Op dit moment denkt Miceli dat een aantal districtsprogramma’s nuttig zijn, waaronder collegevoorbereidingslessen, programma’s om studenten te helpen door de kieren te vallen en het tweetalige programma van het district, die hij allemaal steunt.
„Ik vind dat het district fantastisch werk levert“, zei Miceli. “Ik sta altijd versteld van wat de wijk doet.”
Headley, ook een voormalig leraar, zei dat het verbeteren van de reken- en leesscores een hoge prioriteit heeft voor het district dat uit de pandemie komt, inspanningen waarvan hij denkt dat ze hun vruchten afwerpen. Hij noemde zaken als extra lestijd als voorbeeld.

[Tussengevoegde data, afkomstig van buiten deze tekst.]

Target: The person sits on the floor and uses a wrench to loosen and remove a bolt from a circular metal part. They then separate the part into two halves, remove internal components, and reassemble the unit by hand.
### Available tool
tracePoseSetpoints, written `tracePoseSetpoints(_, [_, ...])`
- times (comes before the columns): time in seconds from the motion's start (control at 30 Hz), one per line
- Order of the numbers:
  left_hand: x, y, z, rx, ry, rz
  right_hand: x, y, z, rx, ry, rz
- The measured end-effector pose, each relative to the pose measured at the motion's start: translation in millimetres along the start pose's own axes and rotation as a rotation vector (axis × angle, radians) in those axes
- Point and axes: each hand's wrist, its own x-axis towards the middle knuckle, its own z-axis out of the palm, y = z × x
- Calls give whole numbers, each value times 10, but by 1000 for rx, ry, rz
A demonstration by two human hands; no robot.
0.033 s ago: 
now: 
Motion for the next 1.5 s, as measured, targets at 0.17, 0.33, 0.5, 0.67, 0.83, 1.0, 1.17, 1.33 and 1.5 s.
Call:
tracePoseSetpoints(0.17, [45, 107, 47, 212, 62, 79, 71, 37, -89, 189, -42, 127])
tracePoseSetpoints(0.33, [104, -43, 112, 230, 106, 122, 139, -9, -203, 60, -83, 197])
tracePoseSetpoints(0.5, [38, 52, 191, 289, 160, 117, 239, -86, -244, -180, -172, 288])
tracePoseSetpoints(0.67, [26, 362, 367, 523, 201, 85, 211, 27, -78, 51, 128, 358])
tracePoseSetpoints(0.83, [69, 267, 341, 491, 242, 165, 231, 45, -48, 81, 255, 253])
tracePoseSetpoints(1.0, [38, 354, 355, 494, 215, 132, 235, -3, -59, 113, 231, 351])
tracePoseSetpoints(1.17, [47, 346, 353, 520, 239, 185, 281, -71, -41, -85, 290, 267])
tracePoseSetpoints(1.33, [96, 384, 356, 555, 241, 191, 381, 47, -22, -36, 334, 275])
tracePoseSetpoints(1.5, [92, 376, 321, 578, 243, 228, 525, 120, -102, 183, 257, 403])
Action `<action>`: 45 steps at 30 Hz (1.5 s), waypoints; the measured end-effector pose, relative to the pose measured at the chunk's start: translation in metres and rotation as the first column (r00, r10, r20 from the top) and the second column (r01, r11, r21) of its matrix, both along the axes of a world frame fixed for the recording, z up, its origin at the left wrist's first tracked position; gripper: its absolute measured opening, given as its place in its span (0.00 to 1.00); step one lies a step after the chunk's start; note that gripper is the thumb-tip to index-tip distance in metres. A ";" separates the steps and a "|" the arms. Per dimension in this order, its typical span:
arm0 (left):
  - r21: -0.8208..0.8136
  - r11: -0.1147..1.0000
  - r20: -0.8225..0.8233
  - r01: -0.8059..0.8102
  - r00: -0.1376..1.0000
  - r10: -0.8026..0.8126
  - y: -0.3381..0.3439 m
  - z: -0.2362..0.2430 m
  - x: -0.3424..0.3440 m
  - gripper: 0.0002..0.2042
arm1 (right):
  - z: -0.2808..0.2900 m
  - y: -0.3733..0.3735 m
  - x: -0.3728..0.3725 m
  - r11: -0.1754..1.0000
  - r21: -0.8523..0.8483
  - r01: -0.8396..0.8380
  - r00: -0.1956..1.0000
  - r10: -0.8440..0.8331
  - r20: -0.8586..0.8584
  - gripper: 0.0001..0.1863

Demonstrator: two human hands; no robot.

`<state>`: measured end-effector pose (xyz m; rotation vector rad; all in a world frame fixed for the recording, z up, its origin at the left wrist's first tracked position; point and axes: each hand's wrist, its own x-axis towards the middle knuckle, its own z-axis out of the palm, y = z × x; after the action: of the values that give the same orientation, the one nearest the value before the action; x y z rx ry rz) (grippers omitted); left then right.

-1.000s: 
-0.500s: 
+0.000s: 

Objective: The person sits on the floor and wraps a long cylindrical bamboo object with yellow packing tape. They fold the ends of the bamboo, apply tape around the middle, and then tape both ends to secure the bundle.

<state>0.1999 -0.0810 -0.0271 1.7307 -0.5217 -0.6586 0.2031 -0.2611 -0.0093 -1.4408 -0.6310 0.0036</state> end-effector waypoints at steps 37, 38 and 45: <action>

„Ik wil dat die dingen doorgaan“, zei Headley. “Het bestuur dat we nu hebben, zit wat dat betreft bijna allemaal op één lijn.”
Hij merkte echter op dat hoewel de scores verbeteren, ze op verschillende gebieden, waaronder wiskunde, nog niet zijn waar ze moeten zijn, maar hij zei dat hij optimistisch is over de richting die het curriculum van het district opgaat.
Aan de sociaal-emotionele kant zei Headley dat de zaken zijn verbeterd, maar dat er nog steeds problemen zijn met de betrokkenheid van studenten. Wat toekomstige middelen betreft, wees hij ook op de rol van de administratie bij het brengen van ideeën naar het bestuur, dat vervolgens stemt over de te volgen weg.
„Dit jaar is beter dan vorig jaar,“ zei Headley. “Het is onze taak als bestuur om erop toe te zien dat het eenmaal bij ons binnenkomt. We kunnen erom vragen … maar we horen graag van de experts in het veld.